- **TASK**
Your answer should be every line of the records that contains the word "with".

- **DATA FOR REVIEW**
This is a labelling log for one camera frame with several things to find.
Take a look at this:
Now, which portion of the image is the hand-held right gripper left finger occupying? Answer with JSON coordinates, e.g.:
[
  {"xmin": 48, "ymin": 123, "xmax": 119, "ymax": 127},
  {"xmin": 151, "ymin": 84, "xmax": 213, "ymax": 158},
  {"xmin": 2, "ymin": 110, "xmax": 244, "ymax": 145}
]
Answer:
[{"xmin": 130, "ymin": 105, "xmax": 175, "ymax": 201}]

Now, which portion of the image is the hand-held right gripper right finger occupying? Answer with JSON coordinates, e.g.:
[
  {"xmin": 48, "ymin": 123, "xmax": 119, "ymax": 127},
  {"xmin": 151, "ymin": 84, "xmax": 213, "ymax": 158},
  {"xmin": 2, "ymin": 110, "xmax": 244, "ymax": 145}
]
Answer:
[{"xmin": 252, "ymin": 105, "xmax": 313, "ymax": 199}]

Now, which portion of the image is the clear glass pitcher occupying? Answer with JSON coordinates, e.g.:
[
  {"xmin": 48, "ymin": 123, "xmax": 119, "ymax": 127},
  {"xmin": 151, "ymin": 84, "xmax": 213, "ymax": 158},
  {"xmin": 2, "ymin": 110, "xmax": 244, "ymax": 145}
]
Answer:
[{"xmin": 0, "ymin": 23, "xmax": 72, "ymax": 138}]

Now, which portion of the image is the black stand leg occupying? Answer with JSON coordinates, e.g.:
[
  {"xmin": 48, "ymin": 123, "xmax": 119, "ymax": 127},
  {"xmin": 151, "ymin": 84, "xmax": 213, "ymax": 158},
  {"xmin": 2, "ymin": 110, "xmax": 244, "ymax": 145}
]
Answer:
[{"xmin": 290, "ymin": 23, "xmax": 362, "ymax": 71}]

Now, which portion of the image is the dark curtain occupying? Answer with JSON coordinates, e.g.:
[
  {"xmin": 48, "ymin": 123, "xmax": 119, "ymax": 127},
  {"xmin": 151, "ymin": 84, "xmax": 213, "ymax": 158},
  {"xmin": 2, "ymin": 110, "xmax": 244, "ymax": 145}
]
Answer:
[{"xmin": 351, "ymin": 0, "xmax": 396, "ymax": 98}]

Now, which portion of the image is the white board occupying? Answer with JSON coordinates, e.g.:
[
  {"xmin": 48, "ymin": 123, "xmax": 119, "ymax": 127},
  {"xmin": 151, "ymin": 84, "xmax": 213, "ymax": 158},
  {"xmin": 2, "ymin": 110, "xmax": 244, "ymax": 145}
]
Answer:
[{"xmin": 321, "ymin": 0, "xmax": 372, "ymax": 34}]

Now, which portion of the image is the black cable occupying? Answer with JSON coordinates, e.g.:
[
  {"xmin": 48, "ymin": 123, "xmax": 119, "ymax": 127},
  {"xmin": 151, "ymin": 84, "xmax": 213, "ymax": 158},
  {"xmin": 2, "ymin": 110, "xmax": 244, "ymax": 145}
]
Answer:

- **SOLUTION TO THIS TASK**
This is a labelling log for one camera frame with several things to find.
Now, which portion of the image is the hand-held right gripper left finger occupying? Answer with JSON coordinates, e.g.:
Now, which portion of the image is the hand-held right gripper right finger occupying? Answer with JSON coordinates, e.g.:
Now, which portion of the image is the clear glass pitcher occupying? Answer with JSON coordinates, e.g.:
Now, which portion of the image is the black stand leg occupying? Answer with JSON coordinates, e.g.:
Now, which portion of the image is the dark curtain occupying? Answer with JSON coordinates, e.g.:
Now, which portion of the image is the white board occupying? Answer with JSON coordinates, e.g.:
Now, which portion of the image is the black cable occupying? Answer with JSON coordinates, e.g.:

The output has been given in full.